Статьи | страница 9
Такая книга рассчитана на укрепление верноподданничества и взаимного понимания между классами.
Как не похож на этого героя и как мешает этой задаче Мийк! Он не только отказывается быть эхом своих клиентов, но и почти до жестокосердия безучастен к их важным заботам. Он предпочитает говорить о своих собственных. Вместо почтительного излияния чувств, приличествующего человеку в его положении, он осмеливается рассказывать грязные эротические истории - как сказал бы мистер Сент Лоу Стрэчи - о самом себе. Он решительно не желает читать достойные всяческой похвалы "Письма к рабочему", такие благородные и убедительные, грамматически безупречные и интересные по содержанию, которыми издатель "Спектейтора" чуть не совершил революции в пролетарском мышлении. Про мистера Мийка нельзя сказать, что он посвятил себя критике литературных произведений и социальных трактатов, но все же, по его мнению, без таких перлов современного интеллекта можно было бы вполне прожить. Его попытка организации союза санитаров была прямо-таки преступлением против освященных веками законов политической экономии и выявила его, мягко выражаясь, в высшей степени непочтительное отношение ко всему, чем дорожит преуспевающий англичанин.
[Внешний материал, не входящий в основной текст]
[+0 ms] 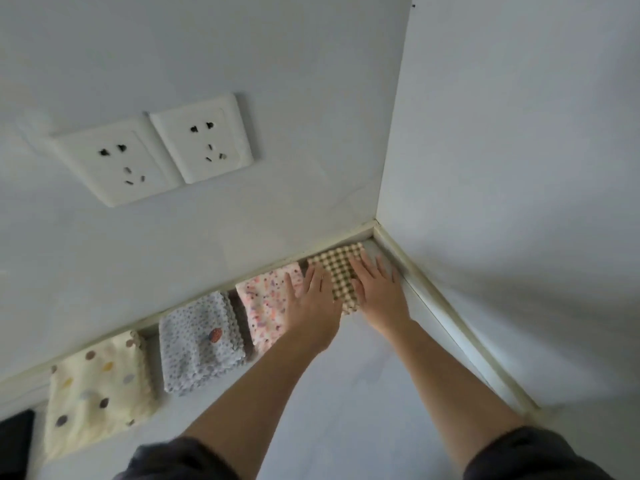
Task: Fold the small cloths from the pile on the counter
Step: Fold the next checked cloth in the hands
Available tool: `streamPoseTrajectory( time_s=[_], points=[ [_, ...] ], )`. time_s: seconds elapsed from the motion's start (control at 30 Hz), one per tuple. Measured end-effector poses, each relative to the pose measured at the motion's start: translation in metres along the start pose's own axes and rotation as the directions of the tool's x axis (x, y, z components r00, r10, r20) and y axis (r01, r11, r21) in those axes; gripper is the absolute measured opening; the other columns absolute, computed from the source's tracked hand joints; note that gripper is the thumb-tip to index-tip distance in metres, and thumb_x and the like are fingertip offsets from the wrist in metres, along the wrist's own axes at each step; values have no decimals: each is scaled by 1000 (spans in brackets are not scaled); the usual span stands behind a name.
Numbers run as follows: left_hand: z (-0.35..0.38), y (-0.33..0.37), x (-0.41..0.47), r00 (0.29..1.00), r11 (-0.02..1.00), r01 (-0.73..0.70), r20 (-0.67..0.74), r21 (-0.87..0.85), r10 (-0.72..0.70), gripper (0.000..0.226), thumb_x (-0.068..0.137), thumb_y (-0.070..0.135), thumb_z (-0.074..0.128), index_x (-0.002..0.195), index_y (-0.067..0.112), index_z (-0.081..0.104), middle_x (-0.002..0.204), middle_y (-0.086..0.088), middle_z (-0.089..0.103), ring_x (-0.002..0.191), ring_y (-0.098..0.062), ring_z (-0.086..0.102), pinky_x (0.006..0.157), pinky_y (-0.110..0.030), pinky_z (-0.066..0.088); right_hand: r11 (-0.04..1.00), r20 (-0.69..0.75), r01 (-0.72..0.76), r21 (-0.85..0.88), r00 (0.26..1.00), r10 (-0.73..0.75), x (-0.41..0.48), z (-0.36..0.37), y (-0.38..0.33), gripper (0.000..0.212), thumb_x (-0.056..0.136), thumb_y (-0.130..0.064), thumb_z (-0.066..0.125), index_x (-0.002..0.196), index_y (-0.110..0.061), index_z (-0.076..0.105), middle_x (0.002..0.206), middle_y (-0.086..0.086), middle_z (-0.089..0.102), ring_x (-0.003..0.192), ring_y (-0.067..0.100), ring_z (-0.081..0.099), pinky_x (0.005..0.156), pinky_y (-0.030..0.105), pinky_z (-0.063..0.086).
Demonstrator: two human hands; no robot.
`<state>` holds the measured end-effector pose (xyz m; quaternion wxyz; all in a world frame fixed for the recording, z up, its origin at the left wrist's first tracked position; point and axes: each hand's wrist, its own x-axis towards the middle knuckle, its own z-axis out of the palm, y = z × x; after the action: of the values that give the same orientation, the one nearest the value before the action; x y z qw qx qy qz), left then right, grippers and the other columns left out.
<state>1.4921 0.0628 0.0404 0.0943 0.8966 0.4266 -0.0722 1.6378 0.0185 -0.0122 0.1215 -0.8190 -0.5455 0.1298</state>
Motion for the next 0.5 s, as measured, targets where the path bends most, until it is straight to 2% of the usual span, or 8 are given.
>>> streamPoseTrajectory(
  time_s=[0.07,0.13,0.17,0.27,0.4,0.5],
  points=[
    [-4,-13,-48,994,993,-43,-108,-111,31,53,102,36,27,151,17,20,161,0,12,149,-15,2,120,-49,-6,979,-169,17,202,986,18,-31,0,-23,65,95,-44,11,150,-18,34,160,3,26,149,27,16,118,50,20],
    [-4,-35,-102,985,976,-61,-169,-207,26,46,101,36,31,145,23,32,156,5,26,147,-13,13,121,-47,-1,937,-319,81,340,947,34,-70,4,-53,50,100,-32,31,143,-12,45,153,9,39,146,29,27,116,48,28],
    [-2,-48,-130,982,963,-54,-189,-264,3,44,101,38,32,141,24,38,152,6,32,145,-12,18,121,-47,3,911,-348,106,398,936,43,-90,6,-70,44,101,-25,39,142,-10,47,151,10,42,145,27,29,117,43,29],
    [1,-89,-214,966,906,-18,-240,-423,-93,49,94,48,24,128,24,52,138,5,50,135,-16,39,115,-48,24,823,-290,146,549,957,24,-158,13,-133,41,101,-14,47,142,-10,47,150,7,43,144,18,31,114,17,21],
    [2,-141,-331,927,845,62,-283,-531,-246,49,93,46,29,123,20,57,130,5,56,124,-17,48,108,-40,35,762,-219,183,622,974,-56,-253,30,-218,41,101,-16,47,142,-15,47,146,-1,46,136,7,39,112,18,28],
    [6,-179,-423,897,799,95,-297,-594,-328,32,99,30,43,126,19,55,131,6,54,122,-16,49,104,-35,39,733,-182,193,652,979,-95,-324,46,-279,39,101,-17,47,140,-16,49,140,-5,49,126,-3,41,111,27,37]
  ],
)
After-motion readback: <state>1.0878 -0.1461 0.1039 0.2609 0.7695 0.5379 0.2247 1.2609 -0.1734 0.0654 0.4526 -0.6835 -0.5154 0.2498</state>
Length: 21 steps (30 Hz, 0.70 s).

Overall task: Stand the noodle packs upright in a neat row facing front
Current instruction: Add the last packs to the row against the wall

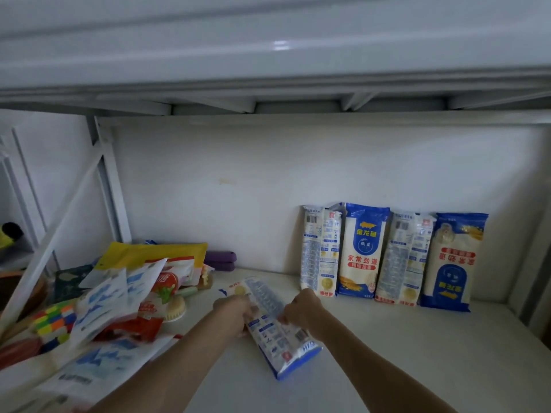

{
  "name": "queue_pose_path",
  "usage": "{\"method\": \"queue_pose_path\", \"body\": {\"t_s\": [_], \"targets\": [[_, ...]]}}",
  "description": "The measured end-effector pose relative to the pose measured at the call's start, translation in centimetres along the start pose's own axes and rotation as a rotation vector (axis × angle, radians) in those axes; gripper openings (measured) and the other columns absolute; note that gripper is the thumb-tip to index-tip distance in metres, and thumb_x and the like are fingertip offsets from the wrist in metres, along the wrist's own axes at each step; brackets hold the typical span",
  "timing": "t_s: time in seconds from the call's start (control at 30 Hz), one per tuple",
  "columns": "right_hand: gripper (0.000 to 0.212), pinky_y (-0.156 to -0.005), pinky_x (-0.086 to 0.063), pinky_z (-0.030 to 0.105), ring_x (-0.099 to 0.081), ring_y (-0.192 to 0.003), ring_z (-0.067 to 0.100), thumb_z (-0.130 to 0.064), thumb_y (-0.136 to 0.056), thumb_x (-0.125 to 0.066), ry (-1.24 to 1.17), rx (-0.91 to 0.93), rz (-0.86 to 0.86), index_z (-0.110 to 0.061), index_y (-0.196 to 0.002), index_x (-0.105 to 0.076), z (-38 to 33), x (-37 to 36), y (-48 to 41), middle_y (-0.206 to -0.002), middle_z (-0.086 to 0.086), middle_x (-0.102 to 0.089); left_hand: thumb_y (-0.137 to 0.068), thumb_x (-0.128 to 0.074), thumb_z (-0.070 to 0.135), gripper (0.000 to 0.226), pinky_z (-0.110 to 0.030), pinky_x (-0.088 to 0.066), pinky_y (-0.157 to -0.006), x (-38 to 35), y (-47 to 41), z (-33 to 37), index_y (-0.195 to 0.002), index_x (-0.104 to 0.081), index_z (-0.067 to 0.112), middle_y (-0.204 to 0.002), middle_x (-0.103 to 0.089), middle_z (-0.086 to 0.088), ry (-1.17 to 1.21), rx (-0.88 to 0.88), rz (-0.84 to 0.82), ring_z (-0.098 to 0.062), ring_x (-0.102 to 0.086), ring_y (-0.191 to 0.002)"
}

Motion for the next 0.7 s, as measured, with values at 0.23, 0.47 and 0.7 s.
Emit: {"method": "queue_pose_path", "body": {"t_s": [0.23,0.47,0.7], "targets": [[0.02,-0.044,-0.042,0.018,-0.052,-0.051,0.01,-0.006,-0.076,-0.073,-0.13,0.101,0.124,-0.007,-0.065,-0.056,-2.0,2.1,-0.2,-0.059,0.002,-0.054,-0.074,-0.064,-0.015,0.027,-0.038,-0.057,-0.054,-0.5,0.7,4.9,-0.099,-0.065,-0.005,-0.087,-0.068,-0.019,0.0,-0.245,0.007,-0.028,-0.065,-0.068],[0.012,-0.047,-0.05,0.023,-0.055,-0.052,0.013,-0.007,-0.074,-0.075,-0.186,0.181,0.245,-0.003,-0.072,-0.064,-4.1,2.8,-2.8,-0.062,0.003,-0.058,-0.068,-0.083,-0.004,0.025,-0.03,-0.057,-0.064,-0.9,1.7,10.7,-0.084,-0.065,0.004,-0.088,-0.07,-0.009,-0.077,-0.565,0.14,-0.023,-0.068,-0.08],[0.026,-0.06,-0.06,0.046,-0.065,-0.063,0.026,-0.003,-0.076,-0.071,-0.171,0.21,0.385,-0.007,-0.06,-0.051,-5.0,3.6,-5.5,-0.075,0.019,-0.068,-0.066,-0.083,-0.007,0.028,-0.019,-0.05,-0.049,-3.2,0.1,13.2,-0.088,-0.067,0.0,-0.085,-0.072,-0.008,-0.103,-0.709,0.078,-0.018,-0.068,-0.076]]}}
Point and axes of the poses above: each hand's wrist, its own y-axis away from the middle knuckle, its own x-axis out of the back of the hand, z = x × y, the point moved 5 cm from there along -y, towards the middle knuckle
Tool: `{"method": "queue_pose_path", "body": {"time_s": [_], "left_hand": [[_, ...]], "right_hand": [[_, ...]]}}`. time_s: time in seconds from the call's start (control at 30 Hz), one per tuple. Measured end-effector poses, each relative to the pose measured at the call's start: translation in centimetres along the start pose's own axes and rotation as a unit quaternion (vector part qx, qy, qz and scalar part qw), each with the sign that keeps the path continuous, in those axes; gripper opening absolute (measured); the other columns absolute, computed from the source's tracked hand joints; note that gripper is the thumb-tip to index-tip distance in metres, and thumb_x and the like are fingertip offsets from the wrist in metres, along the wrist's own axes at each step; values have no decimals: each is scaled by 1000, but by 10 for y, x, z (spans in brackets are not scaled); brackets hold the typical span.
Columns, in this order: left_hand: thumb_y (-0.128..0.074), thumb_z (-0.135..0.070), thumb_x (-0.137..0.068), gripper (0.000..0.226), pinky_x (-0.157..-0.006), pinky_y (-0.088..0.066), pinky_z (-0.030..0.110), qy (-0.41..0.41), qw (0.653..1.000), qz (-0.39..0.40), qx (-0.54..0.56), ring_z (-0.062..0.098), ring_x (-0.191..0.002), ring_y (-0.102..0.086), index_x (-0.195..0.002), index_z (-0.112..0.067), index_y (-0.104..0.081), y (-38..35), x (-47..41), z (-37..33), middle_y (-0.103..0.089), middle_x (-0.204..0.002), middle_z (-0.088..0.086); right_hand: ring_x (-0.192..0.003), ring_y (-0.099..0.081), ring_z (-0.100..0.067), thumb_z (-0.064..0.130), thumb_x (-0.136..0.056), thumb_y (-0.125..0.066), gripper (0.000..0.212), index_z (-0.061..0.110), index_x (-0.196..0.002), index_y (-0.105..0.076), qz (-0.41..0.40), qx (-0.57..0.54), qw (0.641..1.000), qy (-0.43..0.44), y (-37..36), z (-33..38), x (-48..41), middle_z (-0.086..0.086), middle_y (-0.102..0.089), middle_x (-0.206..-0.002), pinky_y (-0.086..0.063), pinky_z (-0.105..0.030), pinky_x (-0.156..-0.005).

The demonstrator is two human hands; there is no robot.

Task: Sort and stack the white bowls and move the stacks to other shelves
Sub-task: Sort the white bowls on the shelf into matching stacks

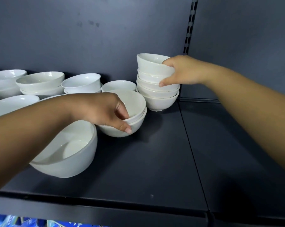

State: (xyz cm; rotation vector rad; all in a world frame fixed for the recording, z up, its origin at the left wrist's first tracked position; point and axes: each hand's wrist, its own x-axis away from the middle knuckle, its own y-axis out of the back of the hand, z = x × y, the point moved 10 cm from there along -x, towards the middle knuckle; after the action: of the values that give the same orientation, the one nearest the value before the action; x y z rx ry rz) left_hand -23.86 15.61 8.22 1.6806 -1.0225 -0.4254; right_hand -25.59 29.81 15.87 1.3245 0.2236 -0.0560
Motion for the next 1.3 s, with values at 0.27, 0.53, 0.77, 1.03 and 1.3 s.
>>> {"method": "queue_pose_path", "body": {"time_s": [0.27, 0.53, 0.77, 1.03, 1.3], "left_hand": [[-74, -46, -68, 16, -68, -37, 29, 10, 998, 57, 38, 9, -64, -43, -66, -30, -71, -7, 5, 8, -52, -59, -9], [-75, -36, -72, 17, -99, -44, 34, 19, 997, 72, 19, 9, -98, -63, -88, -32, -74, -5, 11, 8, -72, -94, -13], [-72, -42, -54, 22, -89, -40, 7, 20, 994, -39, 103, -3, -98, -61, -74, -35, -73, 23, 25, 12, -71, -93, -20], [-72, -40, -62, 11, -76, -39, 1, -5, 998, -41, 48, -8, -86, -60, -73, -40, -69, 19, 28, 6, -67, -87, -30], [-65, -42, -53, 22, -70, -44, 6, -38, 987, -101, 121, -8, -65, -58, -72, -33, -73, 31, 34, 4, -71, -75, -21]], "right_hand": [[-97, -46, -18, 32, -79, -68, 41, 16, -114, -53, -46, -7, 999, 2, -1, -3, 3, -1, -54, -109, -32, -22, -71], [-135, -26, -26, 34, -78, -67, 65, 13, -134, -42, -205, 43, 977, 41, 2, 12, 33, -9, -34, -145, -12, -41, -112], [-107, -47, -10, 41, -75, -62, 41, 14, -106, -63, -234, -70, 944, 223, -19, 58, 79, 0, -54, -113, -32, -14, -98], [-80, -56, 14, 36, -73, -71, 28, 14, -90, -73, -38, -200, 963, 175, -49, 82, 64, 28, -60, -82, -44, -10, -79], [-62, -45, -1, 37, -75, -68, 17, 31, -61, -60, 27, -191, 975, 110, -63, 91, 51, 8, -60, -65, -33, -13, -57]]}}
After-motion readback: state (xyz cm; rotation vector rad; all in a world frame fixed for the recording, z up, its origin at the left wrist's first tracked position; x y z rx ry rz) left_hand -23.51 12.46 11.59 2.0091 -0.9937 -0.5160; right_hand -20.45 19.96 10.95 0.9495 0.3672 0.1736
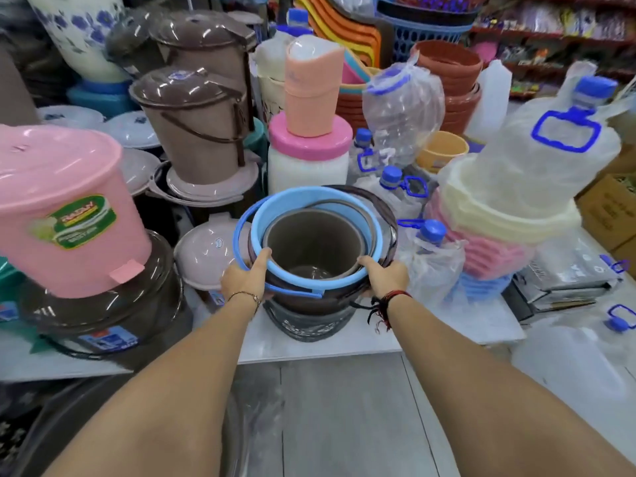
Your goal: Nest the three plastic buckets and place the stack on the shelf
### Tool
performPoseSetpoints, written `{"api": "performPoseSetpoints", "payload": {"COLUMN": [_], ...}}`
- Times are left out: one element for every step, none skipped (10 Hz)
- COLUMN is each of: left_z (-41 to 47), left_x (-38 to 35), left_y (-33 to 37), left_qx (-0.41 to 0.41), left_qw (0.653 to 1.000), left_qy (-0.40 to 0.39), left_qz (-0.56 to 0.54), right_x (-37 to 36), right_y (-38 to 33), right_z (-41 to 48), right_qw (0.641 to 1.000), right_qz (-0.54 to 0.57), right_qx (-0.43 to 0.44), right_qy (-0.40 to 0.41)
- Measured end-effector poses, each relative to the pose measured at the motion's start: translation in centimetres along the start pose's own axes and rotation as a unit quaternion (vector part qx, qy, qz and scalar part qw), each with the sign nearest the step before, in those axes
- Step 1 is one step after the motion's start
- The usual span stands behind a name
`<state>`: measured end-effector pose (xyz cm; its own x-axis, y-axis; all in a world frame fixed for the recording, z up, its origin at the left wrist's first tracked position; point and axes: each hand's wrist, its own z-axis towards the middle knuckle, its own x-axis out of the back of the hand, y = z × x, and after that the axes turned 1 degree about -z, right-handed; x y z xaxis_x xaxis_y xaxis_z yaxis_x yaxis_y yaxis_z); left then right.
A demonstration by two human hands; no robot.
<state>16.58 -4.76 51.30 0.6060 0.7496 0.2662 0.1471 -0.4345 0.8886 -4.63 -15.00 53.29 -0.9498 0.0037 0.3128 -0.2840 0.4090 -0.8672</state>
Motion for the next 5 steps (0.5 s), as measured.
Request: {"api": "performPoseSetpoints", "payload": {"left_z": [2.7, 3.4, 4.8, 5.3, 4.9], "left_x": [-1.3, -1.6, -1.7, -1.5, -1.4], "left_y": [-2.4, -2.9, -2.5, -1.8, -0.1], "left_qx": [0.015, -0.013, 0.009, 0.032, 0.036], "left_qw": [0.995, 0.974, 0.951, 0.936, 0.935], "left_qy": [-0.033, -0.034, -0.045, -0.060, -0.034], "left_qz": [0.090, 0.222, 0.304, 0.346, 0.351], "right_x": [-1.3, -1.7, -2.6, -3.0, -2.5], "right_y": [2.6, 3.5, 3.9, 3.2, 1.0], "right_z": [2.1, 2.7, 3.1, 2.8, 1.8], "right_qw": [0.998, 0.996, 0.991, 0.988, 0.988], "right_qz": [-0.033, -0.061, -0.101, -0.117, -0.107], "right_qx": [-0.044, -0.060, -0.079, -0.085, -0.051], "right_qy": [0.016, 0.027, 0.034, 0.047, 0.101]}}
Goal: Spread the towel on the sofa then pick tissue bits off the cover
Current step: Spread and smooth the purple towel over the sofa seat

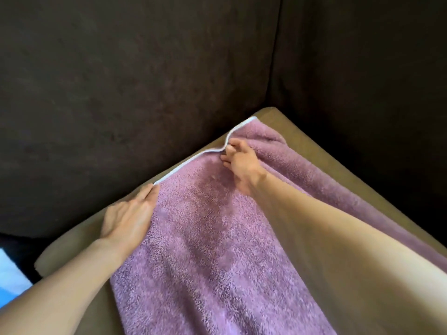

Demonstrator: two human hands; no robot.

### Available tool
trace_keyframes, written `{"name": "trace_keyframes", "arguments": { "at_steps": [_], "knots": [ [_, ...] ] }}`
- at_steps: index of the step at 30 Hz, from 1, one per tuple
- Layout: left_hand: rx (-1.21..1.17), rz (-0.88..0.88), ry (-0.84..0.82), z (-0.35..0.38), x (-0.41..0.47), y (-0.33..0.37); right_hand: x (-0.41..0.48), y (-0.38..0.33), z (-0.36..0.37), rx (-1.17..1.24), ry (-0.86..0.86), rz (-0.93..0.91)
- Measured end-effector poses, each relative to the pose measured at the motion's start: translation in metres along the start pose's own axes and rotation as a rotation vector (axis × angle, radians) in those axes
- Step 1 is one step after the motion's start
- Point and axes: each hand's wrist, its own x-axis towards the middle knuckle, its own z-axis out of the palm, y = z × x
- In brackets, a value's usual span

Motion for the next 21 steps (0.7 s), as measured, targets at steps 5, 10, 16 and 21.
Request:
{"name": "trace_keyframes", "arguments": {
  "at_steps": [5,10,16,21],
  "knots": [
    [0.126,-0.028,-0.015,-0.018,0.010,0.017,-0.020,-0.017,-0.061,-0.720,0.268,-0.315],
    [0.149,0.059,0.078,-0.054,0.053,0.064,-0.033,-0.026,-0.137,-1.265,0.433,-0.014],
    [-0.430,0.285,0.246,-0.088,0.117,0.165,-0.067,-0.015,-0.146,-1.445,0.083,-0.296],
    [-0.512,0.139,-0.024,-0.090,0.148,0.218,-0.082,0.003,-0.148,-1.306,-0.164,-0.336]
  ]
}}
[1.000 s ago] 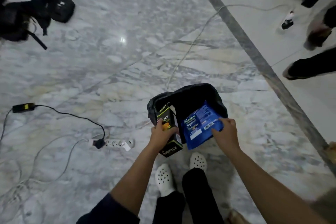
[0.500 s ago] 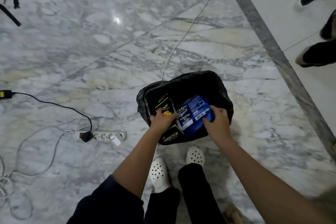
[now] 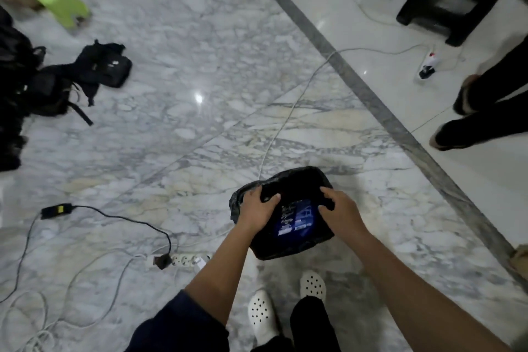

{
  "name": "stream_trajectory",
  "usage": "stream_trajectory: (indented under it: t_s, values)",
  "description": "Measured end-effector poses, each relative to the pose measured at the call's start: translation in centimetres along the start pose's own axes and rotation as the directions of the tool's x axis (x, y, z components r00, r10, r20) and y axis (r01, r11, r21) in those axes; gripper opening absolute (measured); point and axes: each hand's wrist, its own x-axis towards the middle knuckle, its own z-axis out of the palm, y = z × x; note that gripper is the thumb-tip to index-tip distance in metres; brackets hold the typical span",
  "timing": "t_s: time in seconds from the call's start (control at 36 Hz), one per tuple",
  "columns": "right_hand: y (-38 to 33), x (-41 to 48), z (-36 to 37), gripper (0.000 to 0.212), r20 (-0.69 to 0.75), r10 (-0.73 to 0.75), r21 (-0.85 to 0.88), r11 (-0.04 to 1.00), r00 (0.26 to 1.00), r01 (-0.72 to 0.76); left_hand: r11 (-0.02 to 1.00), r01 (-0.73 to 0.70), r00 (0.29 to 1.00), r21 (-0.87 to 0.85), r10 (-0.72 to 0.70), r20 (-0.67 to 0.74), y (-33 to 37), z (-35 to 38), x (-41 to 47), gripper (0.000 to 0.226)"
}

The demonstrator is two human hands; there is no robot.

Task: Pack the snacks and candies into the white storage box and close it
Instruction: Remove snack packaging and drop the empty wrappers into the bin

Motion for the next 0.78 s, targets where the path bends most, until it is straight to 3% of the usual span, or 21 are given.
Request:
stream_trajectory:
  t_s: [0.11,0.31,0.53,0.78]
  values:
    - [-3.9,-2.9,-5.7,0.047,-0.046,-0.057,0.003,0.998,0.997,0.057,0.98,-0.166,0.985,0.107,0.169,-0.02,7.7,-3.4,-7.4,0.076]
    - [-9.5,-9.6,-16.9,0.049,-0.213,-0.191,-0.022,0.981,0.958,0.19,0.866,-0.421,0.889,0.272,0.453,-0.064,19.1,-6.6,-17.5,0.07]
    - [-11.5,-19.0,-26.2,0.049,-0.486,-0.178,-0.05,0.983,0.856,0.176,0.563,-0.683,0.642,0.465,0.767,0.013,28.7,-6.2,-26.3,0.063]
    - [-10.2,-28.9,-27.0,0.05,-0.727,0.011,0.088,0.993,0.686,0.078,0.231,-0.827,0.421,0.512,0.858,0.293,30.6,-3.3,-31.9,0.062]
Я не могу писать всерьез о том, что такие вот мертвецы хотели бы создать заговор молчания вокруг мистера Мийка. Он написал жизнеспособную книгу, бросающую вызов запретам мистера Мьюди и всех библиотек. До чего же она живая! Есть ли что на свете трогательнее, чем жажда жизни и интерес к ней, заключенные в этом неказистом, тщедушном теле? Его голос, может быть, немузыкален, приглушен, ему приходится пробиваться к нам сквозь грязь и хаос, но голос этот говорит о неистощимом интересе к жизни. Когда читаешь книгу, не остается места сомнениям - мистер Мийк уверен, что жить на свете стоит. Эта привязанность к жизни и вытекающая отсюда простота выражения дают ему право на место в литературе. Он возвышается над толпой в силу своей откровенности. Человек толпы не видит жизнь такой, какая она есть, ему обязательно надо ее приукрасить, спрятаться от нее, увильнуть, он затыкает уши, вопит и стонет. Человек толпы обманывает себя, обманывает других и проходит по жизни трусом и лицемером, бессознательно исполняя что-то, к чему его предназначило провидение. А мистер Мийк способен без всякой аффектации, искренне и талантливо, рассказывать такие истории, как его любовь к Руфи и горькая минута появления перед американским кузеном. Эти два эпизода потрясли меня до глубины души. Зачем мне выдумки беллетристов, когда есть такие книги? У него нет пошлого стремления забыть об этом. Он не скрывает своих горьких унижений - он возвышается над ними.